Warren Ellis‘ Transmetropolitan is one of those glorious experiences that makes you feel you’re getting mindfucked and revolutionized at the same time. It’s like plugging your brain into the mainframe of a delightfully weird computer that’s been programmed to overload your senses, tear at your sensitivities and often make you laugh uncontrollably at the same time.
It’s the story of Spider Jerusalem, a superstar Gonzo journalist (yes, that’s a real thing; Google Hunter S. Thompson) who returns from a self-imposed paranoid retirement to once again explore and expose the corruptions of the dystopian world he occupies. Among the issues he tackles are corrupt political leaders, body modifications and equal rights for transients (humans who have altered themselves genetically to more closely resemble aliens and other things). But he also likes to delve into the little things, like television.
“What Spider Watches on TV” is among the more fanciful Transmetropolitan stories. It’s only issue #5 in the series, so we’re still getting to know all of Spider’s particular paranoias, likes, hates, food preferences (he enjoys caribou eyes) and general ticks and tendencies. Ellis takes a simple idea that could just as easily be used in a sitcom (in fact, I’m pretty sure I saw an episode of Clarissa Explains It All with much the same premise once) and uses it to reveal new things about both the world he’s built and the character he’s channeling. It’s simple: put Spider Jerusalem in front of the TV all day so he can study the hold it has on his culture, and don’t let him get up until his brain is fried.
It stars very simply. At the urging of his assistant Channon, Spider, who’s more distrustful than most when it comes to mass communication, decides to plop himself down in his chair and watch TV all day, with his trusty two-faced cat at his side (and no, I don’t mean the cat has a treacherous personality; I mean the damn thing has two freaking faces). The idea is that deep immersion will give him a better understanding of all the people who are slaves to the world of broadcasting, but what happens instead is a trip down the rabbithole into a state of half grim lethargy and half absolute madness.

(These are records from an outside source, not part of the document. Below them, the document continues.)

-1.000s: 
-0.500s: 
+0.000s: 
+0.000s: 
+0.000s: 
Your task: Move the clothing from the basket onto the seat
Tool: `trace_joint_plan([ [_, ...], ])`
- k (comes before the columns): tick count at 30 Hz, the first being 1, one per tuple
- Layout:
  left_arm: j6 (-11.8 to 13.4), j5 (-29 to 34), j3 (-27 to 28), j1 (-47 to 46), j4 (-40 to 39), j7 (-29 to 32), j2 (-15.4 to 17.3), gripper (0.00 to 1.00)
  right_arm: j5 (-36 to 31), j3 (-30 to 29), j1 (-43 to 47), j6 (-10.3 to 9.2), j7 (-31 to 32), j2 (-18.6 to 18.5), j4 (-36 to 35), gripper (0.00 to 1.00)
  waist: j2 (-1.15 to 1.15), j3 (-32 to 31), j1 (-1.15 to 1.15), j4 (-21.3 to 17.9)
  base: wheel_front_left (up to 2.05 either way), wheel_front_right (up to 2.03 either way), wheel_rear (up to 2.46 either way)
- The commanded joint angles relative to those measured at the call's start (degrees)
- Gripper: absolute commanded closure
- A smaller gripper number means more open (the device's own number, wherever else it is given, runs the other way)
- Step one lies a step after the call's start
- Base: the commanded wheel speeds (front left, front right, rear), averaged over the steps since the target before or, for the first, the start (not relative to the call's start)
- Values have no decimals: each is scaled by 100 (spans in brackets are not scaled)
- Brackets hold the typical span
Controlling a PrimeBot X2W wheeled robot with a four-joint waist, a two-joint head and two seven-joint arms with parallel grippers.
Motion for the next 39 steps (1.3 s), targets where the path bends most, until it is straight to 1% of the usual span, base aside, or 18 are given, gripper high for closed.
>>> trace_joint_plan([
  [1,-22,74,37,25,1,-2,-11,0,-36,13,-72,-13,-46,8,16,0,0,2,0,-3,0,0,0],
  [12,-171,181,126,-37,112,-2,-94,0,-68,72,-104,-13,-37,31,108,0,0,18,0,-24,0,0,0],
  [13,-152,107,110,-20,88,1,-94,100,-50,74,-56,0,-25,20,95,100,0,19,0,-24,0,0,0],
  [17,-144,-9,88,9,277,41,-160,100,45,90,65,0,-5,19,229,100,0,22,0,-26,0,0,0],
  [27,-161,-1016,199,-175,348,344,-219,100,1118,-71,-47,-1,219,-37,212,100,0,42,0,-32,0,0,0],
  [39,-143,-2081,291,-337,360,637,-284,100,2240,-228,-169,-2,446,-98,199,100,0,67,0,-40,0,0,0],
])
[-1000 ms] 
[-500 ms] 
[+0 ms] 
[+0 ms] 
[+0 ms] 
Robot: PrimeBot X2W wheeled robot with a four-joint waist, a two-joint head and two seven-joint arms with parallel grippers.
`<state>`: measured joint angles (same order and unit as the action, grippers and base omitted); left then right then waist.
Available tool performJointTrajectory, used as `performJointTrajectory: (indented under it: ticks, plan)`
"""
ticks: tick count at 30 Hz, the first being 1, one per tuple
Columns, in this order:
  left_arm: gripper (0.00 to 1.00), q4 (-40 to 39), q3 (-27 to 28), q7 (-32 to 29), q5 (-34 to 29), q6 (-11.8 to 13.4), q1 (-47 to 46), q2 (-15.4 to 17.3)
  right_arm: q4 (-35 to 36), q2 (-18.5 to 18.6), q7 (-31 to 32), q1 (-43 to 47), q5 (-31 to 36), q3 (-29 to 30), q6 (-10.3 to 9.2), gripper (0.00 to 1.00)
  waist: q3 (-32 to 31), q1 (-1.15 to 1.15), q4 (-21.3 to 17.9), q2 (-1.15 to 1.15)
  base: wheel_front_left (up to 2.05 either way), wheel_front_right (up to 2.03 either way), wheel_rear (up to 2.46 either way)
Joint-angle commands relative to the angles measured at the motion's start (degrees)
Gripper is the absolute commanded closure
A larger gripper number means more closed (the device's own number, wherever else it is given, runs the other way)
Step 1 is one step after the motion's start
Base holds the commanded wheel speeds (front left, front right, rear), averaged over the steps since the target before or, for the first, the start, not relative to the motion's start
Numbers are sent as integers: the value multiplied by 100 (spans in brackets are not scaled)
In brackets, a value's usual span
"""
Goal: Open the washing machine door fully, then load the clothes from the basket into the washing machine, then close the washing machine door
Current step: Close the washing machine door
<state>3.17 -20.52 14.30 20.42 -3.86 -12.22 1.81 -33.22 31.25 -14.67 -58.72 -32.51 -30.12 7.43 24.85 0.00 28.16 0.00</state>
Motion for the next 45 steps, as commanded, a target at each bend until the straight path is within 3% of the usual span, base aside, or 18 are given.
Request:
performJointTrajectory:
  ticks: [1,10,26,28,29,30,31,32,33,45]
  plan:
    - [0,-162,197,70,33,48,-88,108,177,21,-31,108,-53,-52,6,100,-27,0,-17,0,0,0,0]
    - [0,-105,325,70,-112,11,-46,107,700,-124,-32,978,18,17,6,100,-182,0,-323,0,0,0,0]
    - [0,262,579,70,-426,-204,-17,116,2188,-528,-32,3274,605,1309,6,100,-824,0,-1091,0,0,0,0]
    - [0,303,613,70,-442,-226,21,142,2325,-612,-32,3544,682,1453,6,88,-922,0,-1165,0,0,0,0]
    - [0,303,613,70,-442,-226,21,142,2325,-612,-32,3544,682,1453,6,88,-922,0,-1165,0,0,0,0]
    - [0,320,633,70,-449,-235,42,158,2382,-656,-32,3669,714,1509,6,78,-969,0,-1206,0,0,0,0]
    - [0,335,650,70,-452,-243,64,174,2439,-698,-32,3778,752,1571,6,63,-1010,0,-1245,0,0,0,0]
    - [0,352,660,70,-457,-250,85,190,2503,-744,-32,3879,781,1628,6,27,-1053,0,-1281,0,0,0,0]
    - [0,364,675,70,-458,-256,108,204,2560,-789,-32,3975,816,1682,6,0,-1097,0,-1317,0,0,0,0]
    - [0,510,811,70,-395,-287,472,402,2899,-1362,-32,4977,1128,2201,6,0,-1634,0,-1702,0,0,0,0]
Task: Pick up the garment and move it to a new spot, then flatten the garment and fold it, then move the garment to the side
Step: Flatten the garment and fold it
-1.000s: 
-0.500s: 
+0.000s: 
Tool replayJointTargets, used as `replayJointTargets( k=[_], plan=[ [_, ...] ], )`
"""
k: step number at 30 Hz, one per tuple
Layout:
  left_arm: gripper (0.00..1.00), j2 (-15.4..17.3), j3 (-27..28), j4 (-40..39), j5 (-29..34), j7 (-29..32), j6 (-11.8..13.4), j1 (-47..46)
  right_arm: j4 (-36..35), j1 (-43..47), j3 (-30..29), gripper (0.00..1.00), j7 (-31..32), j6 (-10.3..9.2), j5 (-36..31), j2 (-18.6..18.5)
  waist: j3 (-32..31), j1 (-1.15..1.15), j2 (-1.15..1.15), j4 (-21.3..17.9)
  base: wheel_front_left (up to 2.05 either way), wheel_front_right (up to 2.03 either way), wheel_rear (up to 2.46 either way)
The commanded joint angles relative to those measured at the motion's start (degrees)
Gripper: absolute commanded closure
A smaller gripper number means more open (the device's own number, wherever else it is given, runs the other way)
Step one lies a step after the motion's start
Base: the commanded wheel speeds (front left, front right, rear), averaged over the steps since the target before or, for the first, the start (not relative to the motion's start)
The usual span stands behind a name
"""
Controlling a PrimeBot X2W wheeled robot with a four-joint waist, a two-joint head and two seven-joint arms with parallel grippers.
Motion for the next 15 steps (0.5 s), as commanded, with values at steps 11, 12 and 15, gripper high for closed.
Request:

This is thanks in part to the television in the future, which has much more of a…deep immersion effect than what we have now does. As strong as his mind is, Spider never stands a chance.
“What Spider Watches on TV” is a great self-contained story, and though it’s not the first issue, it’s also one of the best introductions to the Transmetropolitan series you’re likely to find. Spider is almost literally confronting the essence of his universe by sitting down in front of that television. It could nearly serve as a metaphor for everything else in the series. And as an added bonus, it’s really, really funny.
“What Spider Watches on TV” can be found in Transmetropolitan: Lust for Life (old printing) or Transmetropolitan: Back on the Street (new printing).